Ancora uno, l’ultimo. Carlo: un povero cristo che si divide tra il cantiere e la famiglia. I debiti avevano consumato i risparmi e l’alcol e la rabbia il fegato. Al bar era un continuo alternare di bicchieri e lamentele contro il padrone che si fa la barca e “u culu gruoss” mentre non paga i dipendenti, contro Gino che ancora non gli aveva dato quanto promesso e quindi non aveva senso votarlo. A casa poi il rito della tavola intorno alla quale sparlare degli amici che si lamentano sempre ma stanno meglio di lui. Quel sabato, come ogni sabato, sarebbe stato l’ultimo, si sarebbe licenziato! Il fatto è che quando si avvicinava all’ufficio una volta gli scappava la pipì, un’altra volta era troppo tardi e quella volta che si era deciso il capo non c’era. Poi la domenica in Chiesa tornava stringersi il segno di pace con i colleghi e ricominciava il lunedì dicendo che non avrebbe fatto la fine loro, che presto sarebbe partito e avrebbe raggiunto i figli. Il treno ripartiva e al cantiere tornava come tutti. Gli amici esasperati dalle lamentele una sera, d’accordo con la moglie, dopo un’ubriacatura lo convincono che sia stato in coma un mese. Nel frattempo, loro avevano cambiato ditta licenziandosi in massa. Il lunedì Carlo bussò alla porta del capo e gli disse addio. Non poteva mica ora far la figura dello scemo dopo che si era lamentato una vita! L’unica dimissione di quella ditta fu Carlo. Gli amici risero per mesi e lui andò in giro dicendo che l’aveva fatto, si era licenziato, non come i colleghi senza “ficatu”… e chissà perché poi alcol e coraggio vanno ad incontrarsi nel fegato.
Di racconti del genere il libro Gente di Dublino ne è zeppo. Sì, perché Carlo in realtà si chiama Karl ed Evelina si chiama Eveline e l’isola di Dino è un isolotto davanti le coste nordeuropee. Il resto è uguale. Joyce racconta di una società decadente. Quella di Dublino, appunto. È stato necessario cambiare qualche nome e qualche luogo geografico per avvicinare gente così lontana da noi. Altrimenti è difficile capire perché questi uomini non agiscono, non si ribellano, non cambiano.

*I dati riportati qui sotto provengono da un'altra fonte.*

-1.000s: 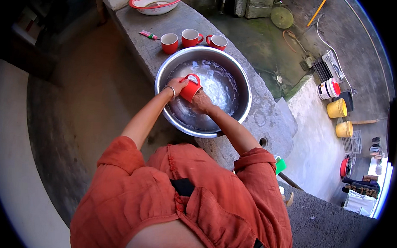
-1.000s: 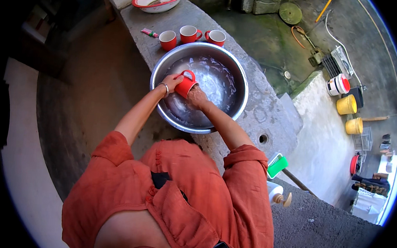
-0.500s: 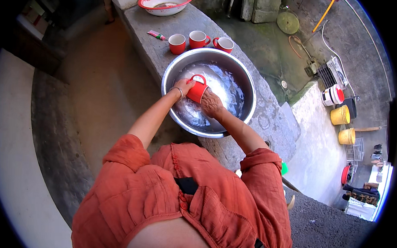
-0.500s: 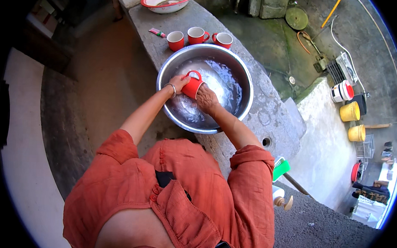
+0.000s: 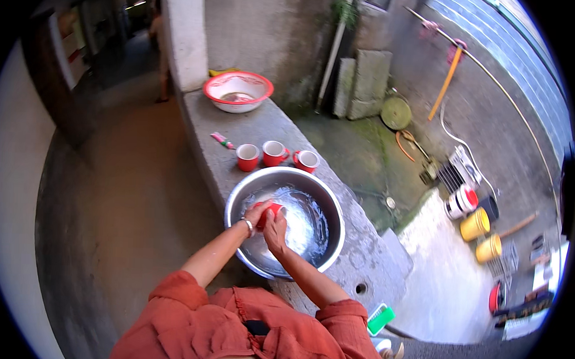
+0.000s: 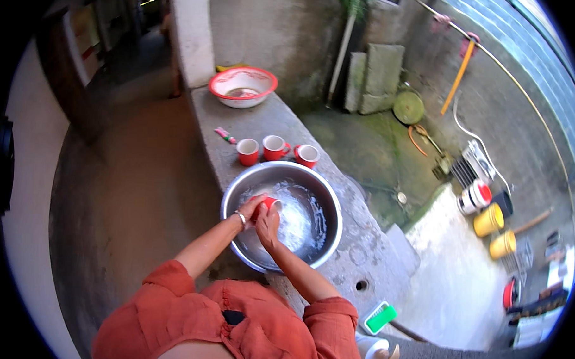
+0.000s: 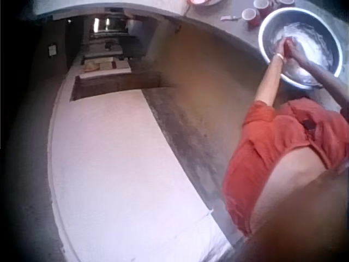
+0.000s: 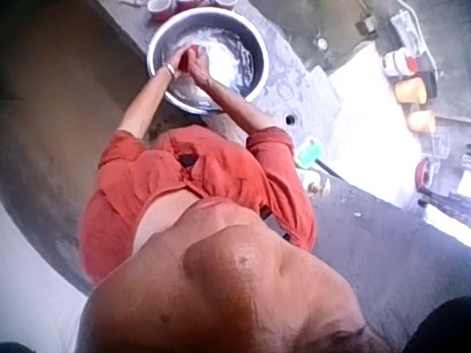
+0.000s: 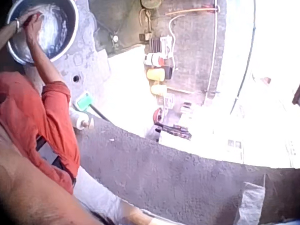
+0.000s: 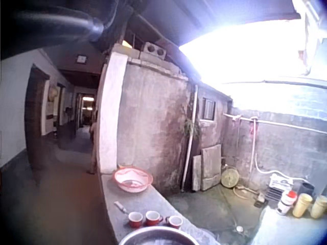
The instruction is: The person washes red cups by hand in a metal basin filled with water. They scrub the inside and outside of each cup and place the cleaned cups on a concrete ledge next to the basin. A second person is visible in the background, standing and then lying down on a mat.
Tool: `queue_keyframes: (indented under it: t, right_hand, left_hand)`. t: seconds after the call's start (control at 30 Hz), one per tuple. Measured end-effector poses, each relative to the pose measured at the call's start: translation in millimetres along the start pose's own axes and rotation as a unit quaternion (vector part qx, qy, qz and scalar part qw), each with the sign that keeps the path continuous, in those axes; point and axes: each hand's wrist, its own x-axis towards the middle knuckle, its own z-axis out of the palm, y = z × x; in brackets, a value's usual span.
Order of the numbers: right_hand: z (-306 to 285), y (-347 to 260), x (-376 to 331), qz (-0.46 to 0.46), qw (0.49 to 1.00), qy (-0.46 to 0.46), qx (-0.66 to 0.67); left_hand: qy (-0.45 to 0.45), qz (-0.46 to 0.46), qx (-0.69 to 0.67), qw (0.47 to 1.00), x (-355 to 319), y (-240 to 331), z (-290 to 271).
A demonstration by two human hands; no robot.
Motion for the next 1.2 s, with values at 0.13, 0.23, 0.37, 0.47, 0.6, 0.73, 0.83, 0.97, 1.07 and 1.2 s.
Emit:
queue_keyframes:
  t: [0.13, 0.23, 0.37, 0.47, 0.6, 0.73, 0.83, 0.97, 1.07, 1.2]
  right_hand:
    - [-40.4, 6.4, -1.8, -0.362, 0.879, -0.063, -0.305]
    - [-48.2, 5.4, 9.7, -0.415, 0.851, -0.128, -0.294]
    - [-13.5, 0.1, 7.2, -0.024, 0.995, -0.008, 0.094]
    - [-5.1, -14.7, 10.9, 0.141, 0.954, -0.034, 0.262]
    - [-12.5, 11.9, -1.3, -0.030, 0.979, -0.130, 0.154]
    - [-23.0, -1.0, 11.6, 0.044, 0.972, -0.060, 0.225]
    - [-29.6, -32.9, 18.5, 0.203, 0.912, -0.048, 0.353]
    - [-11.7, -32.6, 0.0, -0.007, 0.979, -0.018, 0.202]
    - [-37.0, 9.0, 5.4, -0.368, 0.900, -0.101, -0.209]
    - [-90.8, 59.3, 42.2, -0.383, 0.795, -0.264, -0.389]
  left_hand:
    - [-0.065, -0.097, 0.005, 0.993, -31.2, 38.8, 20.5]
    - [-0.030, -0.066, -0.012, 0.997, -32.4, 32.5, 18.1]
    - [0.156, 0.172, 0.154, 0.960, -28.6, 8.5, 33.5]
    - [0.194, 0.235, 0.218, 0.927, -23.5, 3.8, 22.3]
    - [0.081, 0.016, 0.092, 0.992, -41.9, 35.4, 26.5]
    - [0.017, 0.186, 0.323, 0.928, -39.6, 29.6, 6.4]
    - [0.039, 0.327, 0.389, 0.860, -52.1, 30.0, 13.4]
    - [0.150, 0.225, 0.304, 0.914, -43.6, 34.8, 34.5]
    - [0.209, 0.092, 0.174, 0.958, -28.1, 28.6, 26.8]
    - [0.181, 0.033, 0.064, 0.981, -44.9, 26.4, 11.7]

Uomini deprecabili e miseri la cui nebbia avvolge gli occhi e il respiro. Nella Dublino di Joyce ci sono donne che pur maltrattate stanno per fuggire ma non aprono la porta alla fine, ragazzi pieni di talento che poi però finiscono dietro un ufficio a mettere timbri, uomini ridotti a vecchi arnesi nei cantieri che non ce la fanno più. Poi però ce la fanno almeno un’altra giornata e poi un’altra. E poi un’altra ancora. In quel libro e in quella società nessuno riesce mai accusare un altro, tutti si fanno i complimenti in pubblico e partecipano agli eventi, ma a casa poi si sparlano a vicenda. Tutti la domenica si ritrovano in Chiesa con la famiglia e il lunedì nello sgabuzzino con l’amante. I professionisti elogiano tutti la polizia quando arresta drogati, prostitute purché non siano le loro prostitute e i loro figli, ma odiano la polizia quando indaga sui loro bilanci. Esaltano la vita semplice e gli antichi valori contadini da cui provengono ma fanno i debiti in carrozze e ristoranti e fanno di tutto per far dimenticare i loro nonni contadini.
Ecco, se avete voglia di scoprire una società diversa, per evitare di diveltarlo – quella dublinese dell’Ottocento appunto – piena di ipocrisia, valori decadenti, affossata da problemi e immobilismo e dove se c’era un cambiamento era solo per puro conformismo (come Carlo) allora Gente di Dublino di Joyce fa per voi.